_Try it_:
Locate each line below that includes "every" and reproduce it.

_Records excerpted from a collection_:
--------------------

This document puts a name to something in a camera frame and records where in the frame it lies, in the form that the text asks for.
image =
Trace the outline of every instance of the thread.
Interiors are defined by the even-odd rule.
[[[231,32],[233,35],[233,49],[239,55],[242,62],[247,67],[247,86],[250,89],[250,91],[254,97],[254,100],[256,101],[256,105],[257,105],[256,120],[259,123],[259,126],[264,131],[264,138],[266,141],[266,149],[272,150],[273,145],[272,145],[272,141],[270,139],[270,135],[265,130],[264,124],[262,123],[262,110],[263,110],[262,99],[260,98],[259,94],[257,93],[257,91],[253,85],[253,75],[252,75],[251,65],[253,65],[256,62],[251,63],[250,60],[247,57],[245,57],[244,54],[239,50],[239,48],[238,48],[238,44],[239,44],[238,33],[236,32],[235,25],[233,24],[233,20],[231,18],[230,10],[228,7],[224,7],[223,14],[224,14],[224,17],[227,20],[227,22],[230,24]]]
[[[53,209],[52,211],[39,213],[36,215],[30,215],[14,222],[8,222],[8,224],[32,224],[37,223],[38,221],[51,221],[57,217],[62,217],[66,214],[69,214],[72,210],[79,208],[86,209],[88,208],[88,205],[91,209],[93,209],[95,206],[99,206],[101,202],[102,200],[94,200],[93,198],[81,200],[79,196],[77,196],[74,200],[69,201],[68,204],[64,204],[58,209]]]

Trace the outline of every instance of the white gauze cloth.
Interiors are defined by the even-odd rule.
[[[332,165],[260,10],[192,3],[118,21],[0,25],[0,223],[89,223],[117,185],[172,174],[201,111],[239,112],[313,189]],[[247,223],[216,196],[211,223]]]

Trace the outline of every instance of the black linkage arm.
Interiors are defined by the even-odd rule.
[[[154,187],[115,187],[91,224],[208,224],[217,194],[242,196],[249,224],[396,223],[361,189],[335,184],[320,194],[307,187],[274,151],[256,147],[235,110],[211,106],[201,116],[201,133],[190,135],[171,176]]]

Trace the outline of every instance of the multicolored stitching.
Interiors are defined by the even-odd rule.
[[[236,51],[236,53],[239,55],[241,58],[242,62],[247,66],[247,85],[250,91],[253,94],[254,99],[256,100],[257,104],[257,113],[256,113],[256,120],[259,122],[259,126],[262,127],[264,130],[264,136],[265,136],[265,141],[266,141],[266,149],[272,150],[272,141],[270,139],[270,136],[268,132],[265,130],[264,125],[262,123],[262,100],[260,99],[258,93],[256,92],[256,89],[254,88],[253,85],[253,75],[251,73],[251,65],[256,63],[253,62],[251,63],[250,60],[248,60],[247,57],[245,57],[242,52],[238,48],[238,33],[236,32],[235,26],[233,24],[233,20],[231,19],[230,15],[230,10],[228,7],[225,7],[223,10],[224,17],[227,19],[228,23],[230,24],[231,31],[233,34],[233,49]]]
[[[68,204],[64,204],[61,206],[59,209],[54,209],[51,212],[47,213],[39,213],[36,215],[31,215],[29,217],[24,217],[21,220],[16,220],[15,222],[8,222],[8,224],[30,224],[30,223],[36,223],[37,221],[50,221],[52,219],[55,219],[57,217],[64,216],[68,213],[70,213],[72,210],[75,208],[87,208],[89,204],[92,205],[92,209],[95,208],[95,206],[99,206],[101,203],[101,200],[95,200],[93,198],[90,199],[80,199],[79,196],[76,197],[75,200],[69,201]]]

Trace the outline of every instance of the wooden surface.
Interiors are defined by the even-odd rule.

--------------------

_Task answer_:
Trace the outline of every instance of the thread.
Trace the outline of every instance of the white gauze cloth.
Trace the outline of every instance of the black linkage arm.
Trace the outline of every instance of the multicolored stitching.
Trace the outline of every instance of the wooden surface.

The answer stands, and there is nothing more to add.